Look through the data below and extract, unchanged, the lines from the one that contains "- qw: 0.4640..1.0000" to the one that contains "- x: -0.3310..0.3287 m", both included.

Dataset section ▸

════

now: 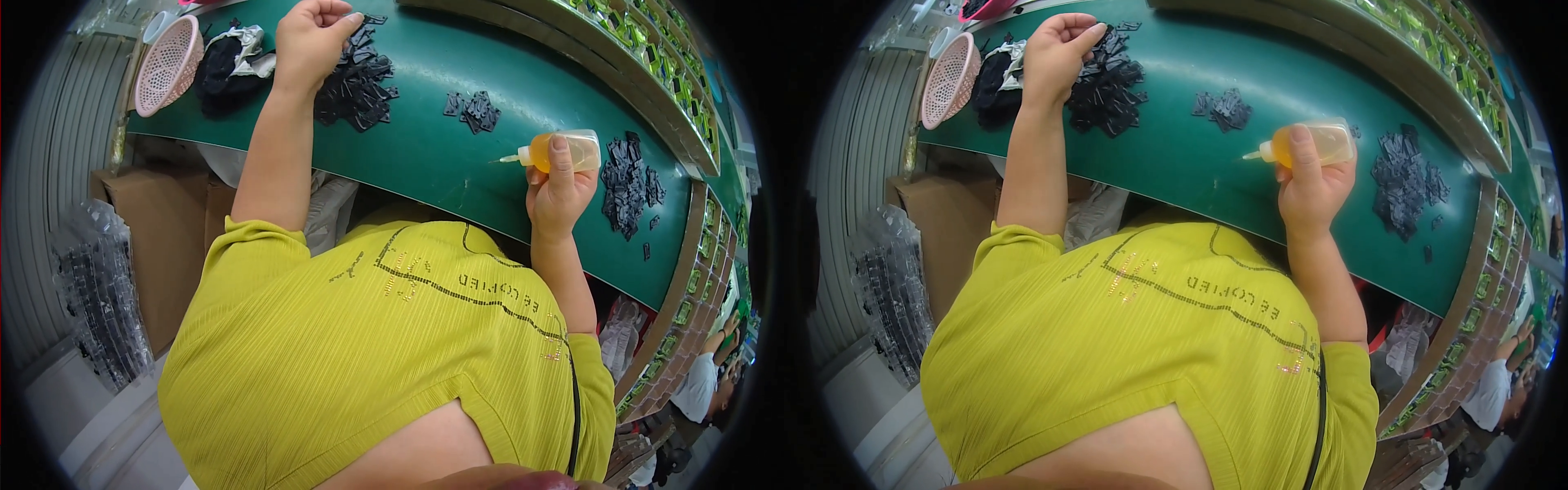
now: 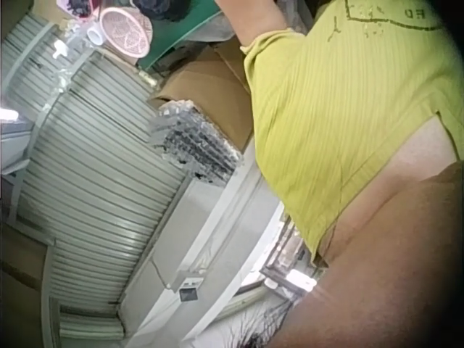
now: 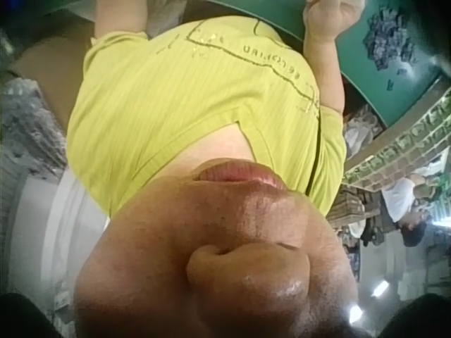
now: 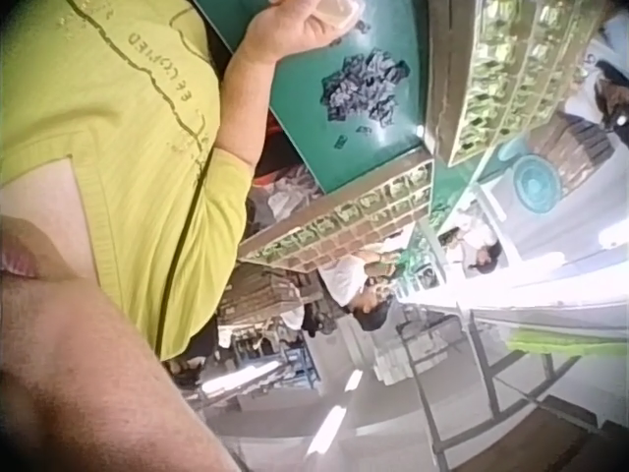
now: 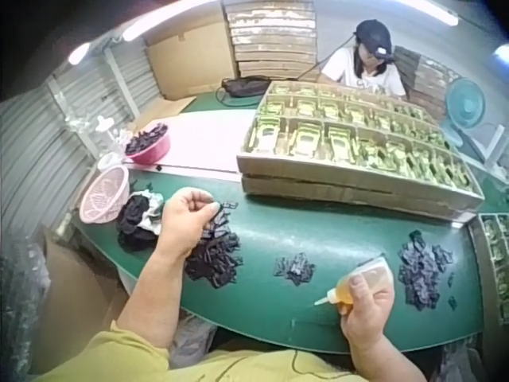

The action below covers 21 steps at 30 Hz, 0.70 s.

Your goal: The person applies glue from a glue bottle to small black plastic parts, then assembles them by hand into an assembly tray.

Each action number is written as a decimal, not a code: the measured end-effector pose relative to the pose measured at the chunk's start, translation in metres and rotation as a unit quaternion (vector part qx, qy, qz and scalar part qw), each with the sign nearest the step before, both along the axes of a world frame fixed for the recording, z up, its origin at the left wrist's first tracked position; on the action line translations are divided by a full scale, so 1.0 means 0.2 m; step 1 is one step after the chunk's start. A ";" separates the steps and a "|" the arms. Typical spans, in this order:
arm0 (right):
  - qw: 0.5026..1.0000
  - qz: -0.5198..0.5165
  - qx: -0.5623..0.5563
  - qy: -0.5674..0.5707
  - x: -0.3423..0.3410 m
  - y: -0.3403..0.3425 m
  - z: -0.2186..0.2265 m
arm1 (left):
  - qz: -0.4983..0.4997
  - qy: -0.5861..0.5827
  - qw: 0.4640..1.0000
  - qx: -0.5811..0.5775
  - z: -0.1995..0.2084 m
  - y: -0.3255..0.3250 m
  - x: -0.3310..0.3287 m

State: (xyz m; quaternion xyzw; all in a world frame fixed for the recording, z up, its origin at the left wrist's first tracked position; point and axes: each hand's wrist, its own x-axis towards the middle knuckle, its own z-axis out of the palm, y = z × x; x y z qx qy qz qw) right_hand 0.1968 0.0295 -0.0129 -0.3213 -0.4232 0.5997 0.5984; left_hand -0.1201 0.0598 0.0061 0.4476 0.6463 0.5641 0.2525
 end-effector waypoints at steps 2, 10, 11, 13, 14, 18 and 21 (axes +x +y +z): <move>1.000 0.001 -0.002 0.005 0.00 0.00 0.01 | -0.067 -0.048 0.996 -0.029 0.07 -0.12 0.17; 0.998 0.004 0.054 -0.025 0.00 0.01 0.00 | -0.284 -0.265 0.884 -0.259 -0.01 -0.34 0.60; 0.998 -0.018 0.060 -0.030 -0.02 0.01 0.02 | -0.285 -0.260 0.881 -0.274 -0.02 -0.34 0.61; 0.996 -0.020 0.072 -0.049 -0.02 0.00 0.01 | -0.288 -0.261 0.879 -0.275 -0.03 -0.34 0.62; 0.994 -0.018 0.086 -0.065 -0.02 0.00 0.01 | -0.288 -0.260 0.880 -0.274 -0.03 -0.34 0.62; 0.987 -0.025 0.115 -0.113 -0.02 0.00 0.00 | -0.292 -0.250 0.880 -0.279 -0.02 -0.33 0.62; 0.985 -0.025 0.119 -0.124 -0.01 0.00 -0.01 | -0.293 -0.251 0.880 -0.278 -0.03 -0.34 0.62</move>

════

Your solution ▸
  - qw: 0.4640..1.0000
  - qx: -0.5811..0.5775
  - z: -0.1995..0.2084 m
  - y: -0.3255..0.3250 m
  - x: -0.3310..0.3287 m

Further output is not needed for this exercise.